Rasa classifies random input as intents with high probability

Hello, I have trained my model using pipeline:

  • name: “DucklingHTTPExtractor” url: “http://localhost:8000” dimensions: [“duration”]
  • name: WhitespaceTokenizer
  • name: RegexFeaturizer
  • name: LexicalSyntacticFeaturizer
  • name: CountVectorsFeaturizer
  • name: CountVectorsFeaturizer analyzer: char_wb min_ngram: 1 max_ngram: 4
  • name: DIETClassifier epochs: 100
  • name: EntitySynonymMapper
  • name: ResponseSelector epochs: 100
  • name: FallbackClassifier threshold: 0.3 ambiguity_threshold: 0.1

However random words like ‘asdf’, ‘qwerty’ and even single letters are classified as intents (‘greet’, ‘neutral’ respectively). I could increase FallbackClassifier threshold, but some examples have confidence over 0.9. I’m using Rasa 2.8. How to deal with it?

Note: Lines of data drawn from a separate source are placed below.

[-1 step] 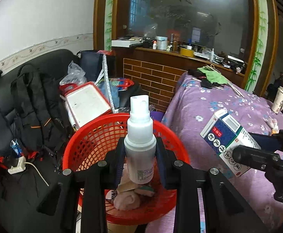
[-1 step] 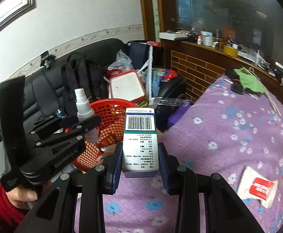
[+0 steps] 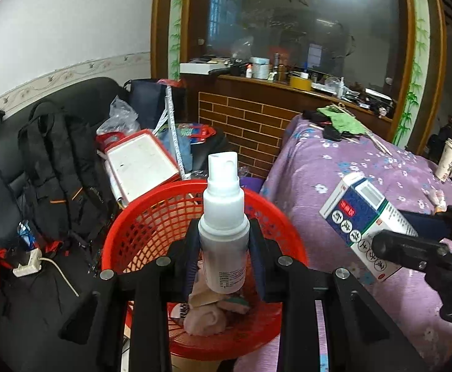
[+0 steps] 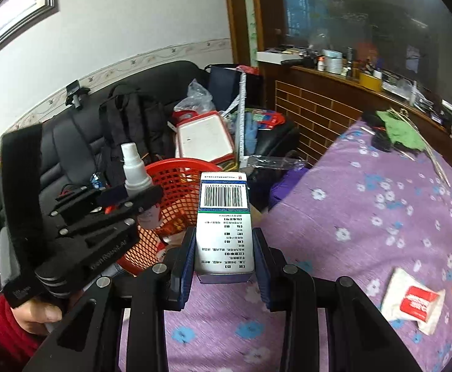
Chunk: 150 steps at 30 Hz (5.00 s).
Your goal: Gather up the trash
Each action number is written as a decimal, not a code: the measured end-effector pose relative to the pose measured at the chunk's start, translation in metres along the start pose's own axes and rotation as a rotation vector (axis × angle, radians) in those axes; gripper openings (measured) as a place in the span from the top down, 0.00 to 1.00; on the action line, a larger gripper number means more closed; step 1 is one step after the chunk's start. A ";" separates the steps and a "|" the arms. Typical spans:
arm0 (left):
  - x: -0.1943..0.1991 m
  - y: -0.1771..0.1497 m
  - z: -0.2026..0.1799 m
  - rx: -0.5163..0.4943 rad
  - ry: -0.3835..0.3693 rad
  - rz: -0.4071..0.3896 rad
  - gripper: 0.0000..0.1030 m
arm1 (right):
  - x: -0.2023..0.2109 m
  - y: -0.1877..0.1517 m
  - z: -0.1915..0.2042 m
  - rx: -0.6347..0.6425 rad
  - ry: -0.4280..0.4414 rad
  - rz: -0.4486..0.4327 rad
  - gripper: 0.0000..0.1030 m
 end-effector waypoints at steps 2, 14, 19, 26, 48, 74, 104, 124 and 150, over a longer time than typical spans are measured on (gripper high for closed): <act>-0.004 -0.001 0.006 0.014 0.001 0.007 0.72 | -0.005 0.005 0.004 0.008 0.006 0.001 0.64; -0.021 -0.004 0.032 0.056 0.020 0.038 0.72 | -0.039 0.024 0.014 -0.013 0.057 0.049 0.64; -0.025 -0.002 0.037 0.058 0.025 0.049 0.64 | -0.059 0.032 0.015 -0.043 0.087 0.071 0.61; -0.007 0.003 0.031 0.054 0.028 -0.002 0.41 | -0.037 0.029 0.008 -0.044 0.076 0.003 0.54; 0.026 0.000 -0.134 -0.254 -0.117 -0.015 0.27 | 0.066 -0.061 -0.125 -0.292 -0.062 -0.082 0.49; -0.065 -0.036 -0.378 -1.004 -0.416 0.159 0.18 | 0.204 -0.232 -0.402 -0.945 -0.537 -0.172 0.43; -0.029 -0.021 -0.321 -0.423 -0.338 0.013 0.58 | 0.200 -0.201 -0.357 -0.723 -0.501 -0.329 0.89; -0.042 -0.021 -0.290 -0.282 -0.255 -0.064 0.58 | 0.120 -0.145 -0.258 -0.533 -0.384 -0.252 0.88; -0.048 -0.025 -0.295 -0.319 -0.241 -0.039 0.58 | 0.110 -0.150 -0.253 -0.444 -0.435 -0.216 0.88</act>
Point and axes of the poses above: each gripper's, at about its wrist camera, not at the fingertips, and x roughly against the way its jaws point, z to its left, y to its top, the point moved 2 cm from there along -x, roughly the way its jaws point, and after that the axes turned 4 degrees about z, right-handed, at the moved point
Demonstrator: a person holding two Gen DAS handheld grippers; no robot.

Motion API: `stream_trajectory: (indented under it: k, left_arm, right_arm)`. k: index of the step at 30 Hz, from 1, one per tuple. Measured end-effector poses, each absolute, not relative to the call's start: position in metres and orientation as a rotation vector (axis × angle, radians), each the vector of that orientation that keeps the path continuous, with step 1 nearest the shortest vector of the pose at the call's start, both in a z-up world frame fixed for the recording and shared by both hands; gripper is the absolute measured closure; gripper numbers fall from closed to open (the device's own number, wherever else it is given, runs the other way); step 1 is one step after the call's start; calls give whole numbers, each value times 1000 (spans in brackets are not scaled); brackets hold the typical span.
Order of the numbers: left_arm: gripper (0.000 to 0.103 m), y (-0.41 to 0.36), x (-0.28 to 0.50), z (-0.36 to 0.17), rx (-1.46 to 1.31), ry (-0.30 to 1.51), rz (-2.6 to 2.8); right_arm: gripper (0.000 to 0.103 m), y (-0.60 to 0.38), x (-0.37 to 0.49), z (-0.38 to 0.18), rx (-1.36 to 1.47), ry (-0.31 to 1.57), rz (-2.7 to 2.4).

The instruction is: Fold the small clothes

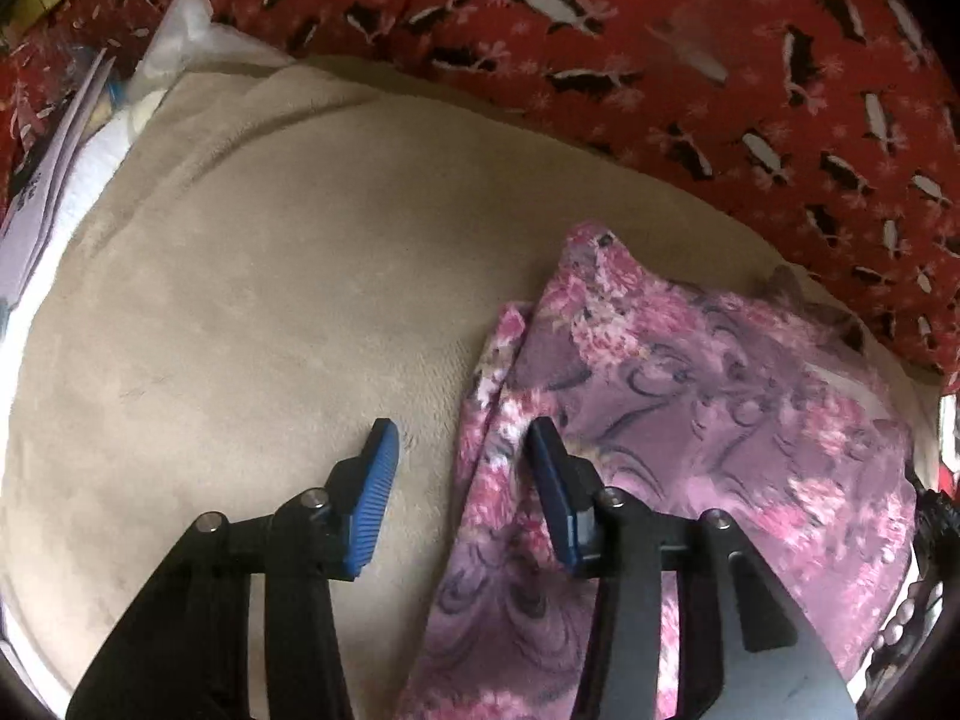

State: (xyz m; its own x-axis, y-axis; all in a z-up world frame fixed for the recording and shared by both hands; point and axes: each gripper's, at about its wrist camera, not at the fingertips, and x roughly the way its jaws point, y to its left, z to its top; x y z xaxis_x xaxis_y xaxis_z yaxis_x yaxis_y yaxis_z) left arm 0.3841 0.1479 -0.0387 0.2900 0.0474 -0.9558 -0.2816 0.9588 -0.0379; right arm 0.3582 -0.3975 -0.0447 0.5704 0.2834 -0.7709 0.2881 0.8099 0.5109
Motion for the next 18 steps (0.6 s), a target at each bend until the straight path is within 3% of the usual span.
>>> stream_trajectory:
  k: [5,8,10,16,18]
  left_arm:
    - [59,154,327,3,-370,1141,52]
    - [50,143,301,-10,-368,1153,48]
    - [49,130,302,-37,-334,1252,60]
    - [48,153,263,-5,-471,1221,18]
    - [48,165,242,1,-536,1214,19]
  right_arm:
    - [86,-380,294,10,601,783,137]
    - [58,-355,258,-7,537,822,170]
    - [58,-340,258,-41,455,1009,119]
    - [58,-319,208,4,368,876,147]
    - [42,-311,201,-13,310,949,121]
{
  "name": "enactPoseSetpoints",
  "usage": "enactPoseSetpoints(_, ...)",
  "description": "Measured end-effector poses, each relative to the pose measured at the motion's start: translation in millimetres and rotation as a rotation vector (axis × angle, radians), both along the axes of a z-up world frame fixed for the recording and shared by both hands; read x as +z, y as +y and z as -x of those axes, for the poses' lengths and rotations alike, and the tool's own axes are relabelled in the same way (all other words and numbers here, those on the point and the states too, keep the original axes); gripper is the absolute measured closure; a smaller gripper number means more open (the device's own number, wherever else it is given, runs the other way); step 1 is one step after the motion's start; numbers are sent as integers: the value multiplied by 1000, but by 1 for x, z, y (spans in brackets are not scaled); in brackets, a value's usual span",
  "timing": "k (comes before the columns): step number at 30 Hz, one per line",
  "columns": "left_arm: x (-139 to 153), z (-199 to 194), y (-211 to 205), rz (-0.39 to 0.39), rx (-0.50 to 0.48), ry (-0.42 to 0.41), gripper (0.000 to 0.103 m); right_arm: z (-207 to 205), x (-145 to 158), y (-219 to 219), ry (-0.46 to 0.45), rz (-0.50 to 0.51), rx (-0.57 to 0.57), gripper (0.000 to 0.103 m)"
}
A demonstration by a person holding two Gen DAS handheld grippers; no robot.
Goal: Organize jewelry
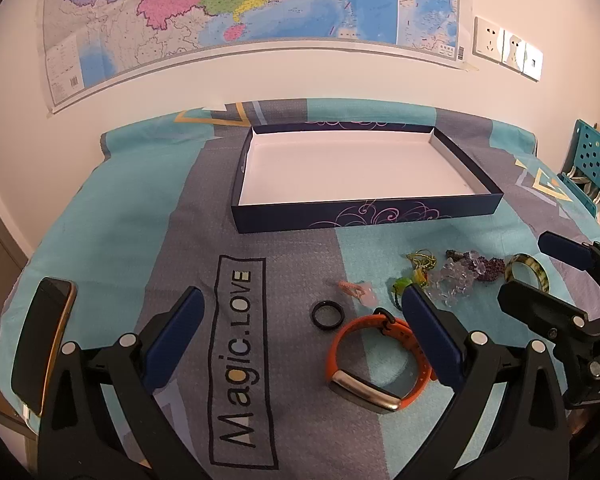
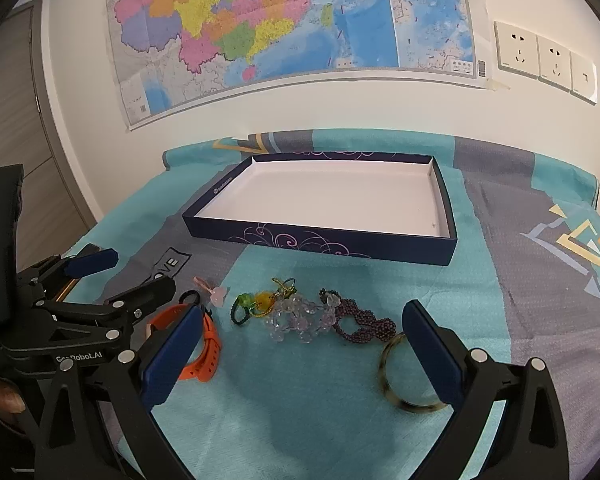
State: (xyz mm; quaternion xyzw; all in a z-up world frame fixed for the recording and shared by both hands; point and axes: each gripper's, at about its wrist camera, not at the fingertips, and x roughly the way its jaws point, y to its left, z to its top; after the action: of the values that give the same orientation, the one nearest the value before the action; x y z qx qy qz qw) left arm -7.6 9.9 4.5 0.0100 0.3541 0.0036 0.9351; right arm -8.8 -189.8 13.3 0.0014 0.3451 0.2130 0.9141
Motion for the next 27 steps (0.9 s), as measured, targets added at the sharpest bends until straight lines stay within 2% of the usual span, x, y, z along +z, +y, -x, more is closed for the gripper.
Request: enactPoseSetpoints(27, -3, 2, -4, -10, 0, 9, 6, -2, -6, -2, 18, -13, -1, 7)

@Jakub Hi! Can you please share some example or file or screenshot?

@Jakub Why you are using ambiguity_threshold: 0.1 inside FallbackClassifier or share the link from where you get this idea?

@Jakub Please share complete config.yml or update the above one.

Hi! Same on my site. No Matter what kind of input. There is always a intent recognition. Eg “123456”, “dfjjaspfj” or something like “i want pizza”.

I’m looking forward for some help. Thanks!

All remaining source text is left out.